■ WHAT TO DO:
Please repeat, from the entries that follow, the lines from the one containing "The client would like the black cable" through the one containing "small black scissors: box: [183, 123, 193, 140], surface" exactly, adding nothing.

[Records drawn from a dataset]
:::

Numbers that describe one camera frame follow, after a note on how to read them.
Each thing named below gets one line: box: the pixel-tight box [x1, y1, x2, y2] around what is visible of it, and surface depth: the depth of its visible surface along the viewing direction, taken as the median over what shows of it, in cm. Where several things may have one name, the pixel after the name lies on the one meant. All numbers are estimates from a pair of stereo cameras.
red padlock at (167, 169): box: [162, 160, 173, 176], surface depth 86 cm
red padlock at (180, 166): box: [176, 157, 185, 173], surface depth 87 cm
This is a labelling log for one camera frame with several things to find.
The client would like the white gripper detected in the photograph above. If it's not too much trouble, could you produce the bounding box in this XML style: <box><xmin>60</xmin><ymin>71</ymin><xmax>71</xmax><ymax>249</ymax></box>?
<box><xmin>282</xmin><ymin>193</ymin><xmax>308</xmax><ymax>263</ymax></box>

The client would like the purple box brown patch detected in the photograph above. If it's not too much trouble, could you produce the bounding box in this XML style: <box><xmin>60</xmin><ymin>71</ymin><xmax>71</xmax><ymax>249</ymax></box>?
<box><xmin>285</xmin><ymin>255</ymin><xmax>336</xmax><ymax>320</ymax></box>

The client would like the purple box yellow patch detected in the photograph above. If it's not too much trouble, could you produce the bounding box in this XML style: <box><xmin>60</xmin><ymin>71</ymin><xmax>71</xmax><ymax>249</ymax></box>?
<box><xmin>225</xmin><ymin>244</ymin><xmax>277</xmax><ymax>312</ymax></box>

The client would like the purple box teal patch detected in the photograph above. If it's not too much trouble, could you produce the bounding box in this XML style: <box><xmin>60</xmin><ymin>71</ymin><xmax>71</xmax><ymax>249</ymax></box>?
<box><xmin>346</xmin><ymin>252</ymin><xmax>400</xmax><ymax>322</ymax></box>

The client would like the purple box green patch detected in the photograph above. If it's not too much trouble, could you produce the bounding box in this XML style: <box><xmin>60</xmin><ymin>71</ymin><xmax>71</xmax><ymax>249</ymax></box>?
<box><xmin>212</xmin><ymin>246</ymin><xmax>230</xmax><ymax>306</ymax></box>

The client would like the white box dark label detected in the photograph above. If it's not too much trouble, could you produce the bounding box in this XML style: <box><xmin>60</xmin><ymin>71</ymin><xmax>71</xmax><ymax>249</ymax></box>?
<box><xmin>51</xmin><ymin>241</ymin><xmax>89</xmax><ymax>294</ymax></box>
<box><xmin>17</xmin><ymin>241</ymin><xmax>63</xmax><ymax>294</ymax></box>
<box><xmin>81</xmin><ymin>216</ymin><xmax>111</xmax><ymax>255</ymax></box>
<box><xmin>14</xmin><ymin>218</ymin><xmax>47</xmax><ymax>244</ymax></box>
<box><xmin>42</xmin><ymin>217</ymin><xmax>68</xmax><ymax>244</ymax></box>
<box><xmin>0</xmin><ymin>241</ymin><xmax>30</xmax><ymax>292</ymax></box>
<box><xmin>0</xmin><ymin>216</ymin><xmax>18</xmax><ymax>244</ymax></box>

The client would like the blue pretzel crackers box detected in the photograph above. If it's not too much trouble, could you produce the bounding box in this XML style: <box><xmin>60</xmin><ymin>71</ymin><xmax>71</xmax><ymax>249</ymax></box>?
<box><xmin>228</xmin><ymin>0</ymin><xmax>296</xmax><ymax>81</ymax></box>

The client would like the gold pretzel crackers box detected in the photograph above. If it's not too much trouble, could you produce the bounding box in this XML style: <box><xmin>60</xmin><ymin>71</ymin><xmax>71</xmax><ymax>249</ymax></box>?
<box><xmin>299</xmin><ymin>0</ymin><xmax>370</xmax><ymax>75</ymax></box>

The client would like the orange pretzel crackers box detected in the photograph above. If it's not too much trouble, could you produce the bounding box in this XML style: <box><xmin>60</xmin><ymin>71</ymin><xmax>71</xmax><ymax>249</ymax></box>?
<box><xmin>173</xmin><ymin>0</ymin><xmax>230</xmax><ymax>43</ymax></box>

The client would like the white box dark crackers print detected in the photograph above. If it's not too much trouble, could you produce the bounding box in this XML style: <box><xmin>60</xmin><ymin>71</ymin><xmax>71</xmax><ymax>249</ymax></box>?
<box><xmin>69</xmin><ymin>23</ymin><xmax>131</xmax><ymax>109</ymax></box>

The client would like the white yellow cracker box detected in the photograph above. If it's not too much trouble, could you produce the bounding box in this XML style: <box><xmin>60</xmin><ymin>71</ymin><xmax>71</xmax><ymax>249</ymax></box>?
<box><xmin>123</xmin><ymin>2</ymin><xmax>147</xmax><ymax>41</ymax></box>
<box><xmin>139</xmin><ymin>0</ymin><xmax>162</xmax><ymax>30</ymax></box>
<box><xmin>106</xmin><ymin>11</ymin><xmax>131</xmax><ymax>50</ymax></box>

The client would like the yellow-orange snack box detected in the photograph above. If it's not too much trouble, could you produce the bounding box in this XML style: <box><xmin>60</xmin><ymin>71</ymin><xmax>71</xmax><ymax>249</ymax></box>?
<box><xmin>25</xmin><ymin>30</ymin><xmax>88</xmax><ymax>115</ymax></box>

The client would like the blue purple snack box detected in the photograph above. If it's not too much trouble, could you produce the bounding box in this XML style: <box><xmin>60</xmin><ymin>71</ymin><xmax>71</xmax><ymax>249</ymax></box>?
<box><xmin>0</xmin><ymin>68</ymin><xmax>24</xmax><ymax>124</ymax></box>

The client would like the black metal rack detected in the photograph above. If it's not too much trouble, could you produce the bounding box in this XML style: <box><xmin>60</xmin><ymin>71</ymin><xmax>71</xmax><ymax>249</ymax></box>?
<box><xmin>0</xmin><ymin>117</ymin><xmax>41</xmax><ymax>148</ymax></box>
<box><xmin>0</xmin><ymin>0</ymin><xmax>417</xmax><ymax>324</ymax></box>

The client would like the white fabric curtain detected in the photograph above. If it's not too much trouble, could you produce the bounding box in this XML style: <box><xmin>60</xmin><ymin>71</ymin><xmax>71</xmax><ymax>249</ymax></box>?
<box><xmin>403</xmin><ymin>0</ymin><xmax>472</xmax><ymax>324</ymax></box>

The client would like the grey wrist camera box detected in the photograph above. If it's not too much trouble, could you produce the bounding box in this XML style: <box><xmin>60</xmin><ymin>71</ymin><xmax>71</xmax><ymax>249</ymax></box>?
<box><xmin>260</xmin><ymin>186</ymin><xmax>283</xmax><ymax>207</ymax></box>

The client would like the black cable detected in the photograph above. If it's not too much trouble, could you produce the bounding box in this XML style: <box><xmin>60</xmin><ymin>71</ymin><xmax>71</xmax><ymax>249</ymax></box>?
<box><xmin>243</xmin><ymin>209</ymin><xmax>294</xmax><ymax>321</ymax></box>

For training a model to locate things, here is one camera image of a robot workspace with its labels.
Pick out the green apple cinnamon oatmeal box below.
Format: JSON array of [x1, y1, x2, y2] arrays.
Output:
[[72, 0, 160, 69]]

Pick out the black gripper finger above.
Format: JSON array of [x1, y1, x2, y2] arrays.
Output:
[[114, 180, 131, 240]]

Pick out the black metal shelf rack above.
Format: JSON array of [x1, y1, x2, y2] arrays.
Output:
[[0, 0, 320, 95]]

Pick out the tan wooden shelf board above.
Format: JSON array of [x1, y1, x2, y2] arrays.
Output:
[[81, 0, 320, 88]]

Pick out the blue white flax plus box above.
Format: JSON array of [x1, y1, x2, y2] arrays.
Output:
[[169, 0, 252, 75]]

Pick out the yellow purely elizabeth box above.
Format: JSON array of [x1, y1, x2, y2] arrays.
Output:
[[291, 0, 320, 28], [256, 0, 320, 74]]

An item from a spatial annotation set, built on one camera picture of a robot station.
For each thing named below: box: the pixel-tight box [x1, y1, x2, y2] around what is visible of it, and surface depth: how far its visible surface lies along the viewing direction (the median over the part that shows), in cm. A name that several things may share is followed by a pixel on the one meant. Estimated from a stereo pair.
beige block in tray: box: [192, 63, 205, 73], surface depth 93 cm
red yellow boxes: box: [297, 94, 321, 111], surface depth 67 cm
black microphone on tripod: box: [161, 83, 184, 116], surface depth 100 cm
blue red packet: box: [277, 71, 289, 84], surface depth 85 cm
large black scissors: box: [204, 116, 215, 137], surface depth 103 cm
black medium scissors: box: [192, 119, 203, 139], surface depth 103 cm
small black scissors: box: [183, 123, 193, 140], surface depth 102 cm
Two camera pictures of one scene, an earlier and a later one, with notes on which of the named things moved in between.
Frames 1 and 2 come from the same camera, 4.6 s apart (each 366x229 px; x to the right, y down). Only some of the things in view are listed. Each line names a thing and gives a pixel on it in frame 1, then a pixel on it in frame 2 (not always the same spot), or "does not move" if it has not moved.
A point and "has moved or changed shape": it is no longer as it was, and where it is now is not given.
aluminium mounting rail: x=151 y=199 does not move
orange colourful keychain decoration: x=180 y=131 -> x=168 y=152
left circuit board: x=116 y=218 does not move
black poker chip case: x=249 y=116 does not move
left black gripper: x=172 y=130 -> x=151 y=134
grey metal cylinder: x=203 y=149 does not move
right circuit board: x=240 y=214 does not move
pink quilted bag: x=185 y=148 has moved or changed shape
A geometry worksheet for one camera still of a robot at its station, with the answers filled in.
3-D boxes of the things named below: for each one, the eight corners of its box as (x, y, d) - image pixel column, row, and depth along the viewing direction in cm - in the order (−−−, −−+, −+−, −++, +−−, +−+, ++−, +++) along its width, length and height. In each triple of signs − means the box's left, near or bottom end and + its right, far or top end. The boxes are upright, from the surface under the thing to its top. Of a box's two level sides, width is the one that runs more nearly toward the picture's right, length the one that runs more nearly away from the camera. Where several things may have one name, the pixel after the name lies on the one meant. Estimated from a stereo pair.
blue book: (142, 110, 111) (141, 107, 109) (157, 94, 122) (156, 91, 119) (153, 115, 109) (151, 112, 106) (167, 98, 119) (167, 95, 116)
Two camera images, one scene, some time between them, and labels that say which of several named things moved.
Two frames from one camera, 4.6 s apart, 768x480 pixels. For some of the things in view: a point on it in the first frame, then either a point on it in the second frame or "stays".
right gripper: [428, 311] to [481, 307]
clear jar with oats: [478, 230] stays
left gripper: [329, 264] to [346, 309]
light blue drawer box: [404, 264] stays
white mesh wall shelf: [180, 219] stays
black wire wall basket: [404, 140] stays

:::

■ ANSWER SPACE:
The client would like the black cable detected in the photograph above. If it's not too much trouble, could you produce the bounding box in this XML style: <box><xmin>60</xmin><ymin>71</ymin><xmax>71</xmax><ymax>249</ymax></box>?
<box><xmin>243</xmin><ymin>209</ymin><xmax>294</xmax><ymax>321</ymax></box>

For training a model to locate things, here is one camera image of a robot workspace with its labels.
Pick out the green apple cinnamon oatmeal box below.
Format: JSON array of [x1, y1, x2, y2] arrays.
Output:
[[72, 0, 160, 69]]

Pick out the black gripper finger above.
Format: JSON array of [x1, y1, x2, y2] arrays.
Output:
[[114, 180, 131, 240]]

Pick out the black metal shelf rack above.
Format: JSON array of [x1, y1, x2, y2] arrays.
Output:
[[0, 0, 320, 95]]

Pick out the tan wooden shelf board above.
Format: JSON array of [x1, y1, x2, y2] arrays.
Output:
[[81, 0, 320, 88]]

Pick out the blue white flax plus box above.
Format: JSON array of [x1, y1, x2, y2] arrays.
Output:
[[169, 0, 252, 75]]

Pick out the yellow purely elizabeth box above.
Format: JSON array of [x1, y1, x2, y2] arrays.
Output:
[[291, 0, 320, 28], [256, 0, 320, 74]]

An item from a spatial annotation set, built on one camera picture of a robot station.
For each thing named below: box: the pixel-tight box [x1, y1, x2, y2] around what is visible of it, and surface depth: how far its visible surface lies along the viewing direction (the median over the part that shows), in cm. A name that several things may share is followed by a pixel on the one meant. Estimated from a stereo pair.
beige block in tray: box: [192, 63, 205, 73], surface depth 93 cm
red yellow boxes: box: [297, 94, 321, 111], surface depth 67 cm
black microphone on tripod: box: [161, 83, 184, 116], surface depth 100 cm
blue red packet: box: [277, 71, 289, 84], surface depth 85 cm
large black scissors: box: [204, 116, 215, 137], surface depth 103 cm
black medium scissors: box: [192, 119, 203, 139], surface depth 103 cm
small black scissors: box: [183, 123, 193, 140], surface depth 102 cm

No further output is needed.